Todo o processo de concepção da Residência do Vale começa com o vale sem a casa, ou melhor, com a confrontação do arquiteto com o espaço natural. Começou definindo intenções. A vontade era de respeitar a topografia local e de levar as pessoas a usufruir de 10.000m² de área disponível. Queria criar um volume proporcional em relação ao terreno. A ideia de um objeto perdido em um espaço vasto não me satisfazia, para chegar a um elemento grande e compacto incrustado no terreno.
Para desenvolver a planta da casa, me baseei em uma tipologia tradicional da região. Uma grande galeria ocupa o centro da casa enquanto as divisões restantes se organizam ao redor dela, exigindo seu lugar. A simplicidade e lógica da tipologia tradicional permite sua adaptação ao tempo.
A casa está orientada para o vale e as montanhas, a piscina se localiza no lado oposto, no telhado com sua cobertura vegetal.
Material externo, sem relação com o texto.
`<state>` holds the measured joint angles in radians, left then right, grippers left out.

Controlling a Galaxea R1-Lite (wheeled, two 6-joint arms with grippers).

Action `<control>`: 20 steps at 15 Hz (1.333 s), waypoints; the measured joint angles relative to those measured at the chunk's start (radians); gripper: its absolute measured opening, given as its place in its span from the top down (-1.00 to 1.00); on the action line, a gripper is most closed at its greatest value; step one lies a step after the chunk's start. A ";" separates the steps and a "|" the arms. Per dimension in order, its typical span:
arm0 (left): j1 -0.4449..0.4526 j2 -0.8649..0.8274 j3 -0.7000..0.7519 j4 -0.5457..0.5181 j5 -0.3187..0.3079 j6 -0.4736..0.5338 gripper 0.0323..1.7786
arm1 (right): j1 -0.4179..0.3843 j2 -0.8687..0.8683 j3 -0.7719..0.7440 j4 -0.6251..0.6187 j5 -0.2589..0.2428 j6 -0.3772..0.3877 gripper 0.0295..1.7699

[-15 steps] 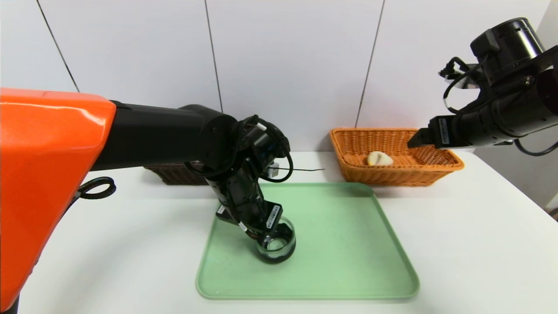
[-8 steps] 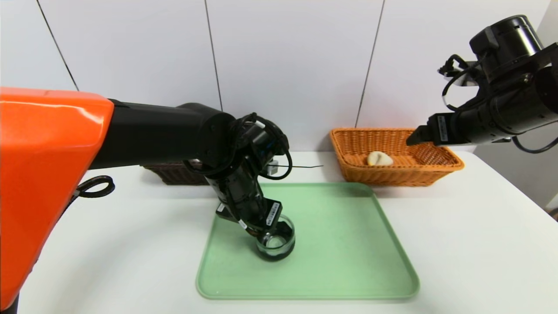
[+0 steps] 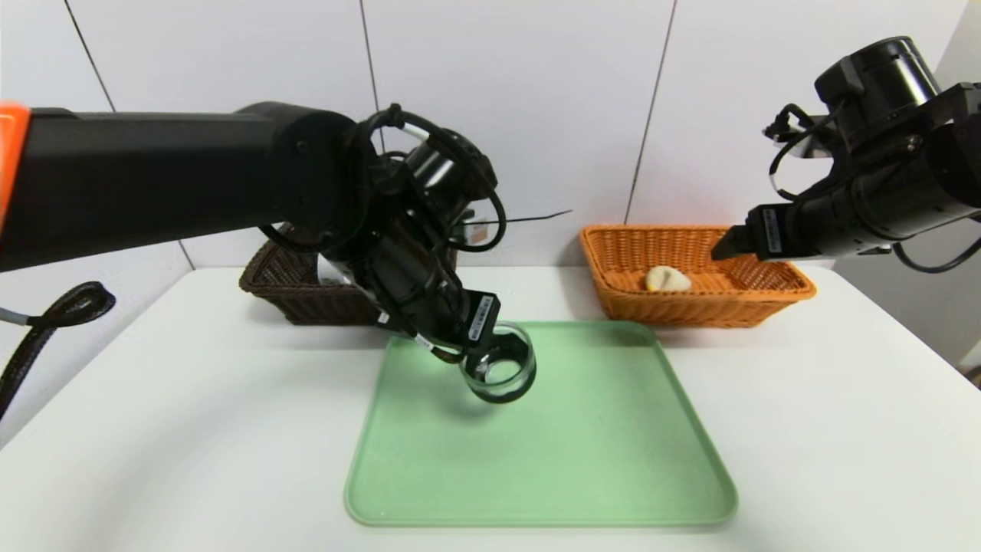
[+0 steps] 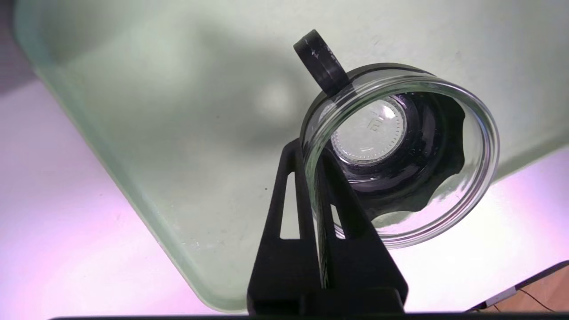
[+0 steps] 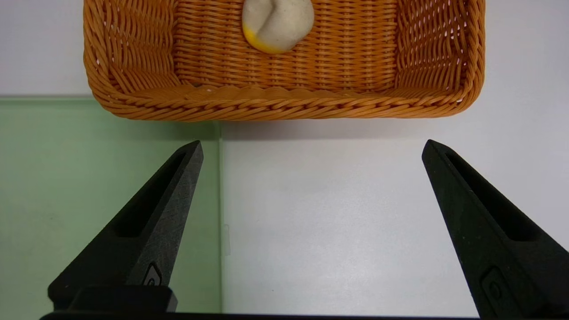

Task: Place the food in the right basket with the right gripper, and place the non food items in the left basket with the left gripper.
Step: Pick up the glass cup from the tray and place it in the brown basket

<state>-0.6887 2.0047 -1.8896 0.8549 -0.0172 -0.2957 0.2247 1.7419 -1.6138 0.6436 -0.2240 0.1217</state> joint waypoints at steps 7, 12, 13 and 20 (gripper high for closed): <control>0.033 -0.072 -0.036 0.002 0.001 -0.001 0.94 | 0.000 0.024 -0.019 -0.001 -0.001 -0.001 -0.92; 0.100 -0.082 -0.079 -0.017 0.005 -0.016 0.94 | 0.000 0.030 -0.021 0.000 -0.001 0.000 -0.92; 0.116 -0.085 -0.080 -0.024 0.005 -0.016 0.94 | 0.000 0.032 -0.021 0.000 -0.001 0.001 -0.92; 0.297 -0.083 -0.081 -0.184 0.015 -0.011 0.94 | 0.001 0.037 -0.017 0.000 0.000 0.002 -0.92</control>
Era de desejo do projeto que houvesse uma forte relação entre o interior e o exterior, mas não diretamente, ou melhor, teria que haver um amplo contato visual, mas a transição física de um lugar para o outro não poderia ser imediata. A natureza em seu esplendor e a fauna selvagem imporia respeito. Por isso, as grandes aberturas são mais altas que o nível externo, o que as transforma em plataformas de contemplação. A diferença de nível entre o espaço interno e externo é suficiente para transmitir conforto e segurança nos duas de isolamento absoluto.
Quando entramos no lugar, podemos ver a casa escondia atrás da natureza sem nenhum caminho construído, o que faz com que a vejamos como um elemento isolado no espaço. A primeira impressão que temos, quando chegamos na planície do vale, não mostra a forma verdadeira da casa, depois, a medida em que caminhamos pelo terreno, descobrimos o resto gradualmente e isso provoca um efeito de surpresa quando finalmente se alcança tudo. Este “elemento surpresa” (Montesquieu) contribui para estimular o observador e sua percepção da relação entre o lugar e a casa. A experiência arquitetônica foi feita em sua base de estímulos sensoriais. Este projeto buscava, da melhor maneira possível, explorar sensações através da percepção do espaço.
A entrada é um espaço externo coberto que dá acesso a garagem e ao interior da casa. As escadas levam ao hall de entrada, que separa a galeria da sala de estar. Na sala de estar nos deparamos com uma grande cortina que a divide em dois ambientes íntimos: um introvertido, com a chaminé e o outro que se abre para o exterior. Este último nos pega de surpresa ao mostrar pela primeira vez a estupenda vista das montanhas. O trajeto completo pelo interior da casa se faz com as montanhas às costas, de tal maneira que não podemos ver sua beleza até este momento. Cada espaço tem uma relação com os arredores que conferem uma identidade única a eles. A galeria aberta, protegida pelas árvores, é uma oferenda da natureza, onde podemos nos perder dentro de nós mesmos.
A área dos dormitórios consiste em dois núcleos idênticos, com um hall, dois dormitórios e banheiros. As habitações têm acesso ao jardim posterior que leva à piscina. Finalmente, para fechar o corredor e sua coerência com a tradição regional, a cozinha e a sala de jantar estão no mesmo recinto.
A casa é feita de concreto, utilizado como elemento construtivo e de fechamento, buscando um material duto e contrastante esteticamente com as cores e as texturas diversas da natureza que a rodeia.
Em seu interior, o contraste está enfatizado através da cor neutra que cobre paredes e céus e pela maneira “monótona” em que os espaços são desenhados. O refúgio foi uma questão de sobrevivência para o homem, uma transformação em sua existência, o essencial continua. Essa casa não tem a intenção de ser mais do que um refúgio para o corpo e a alma. Sem refúgio, somos pedras embaixo da chuva.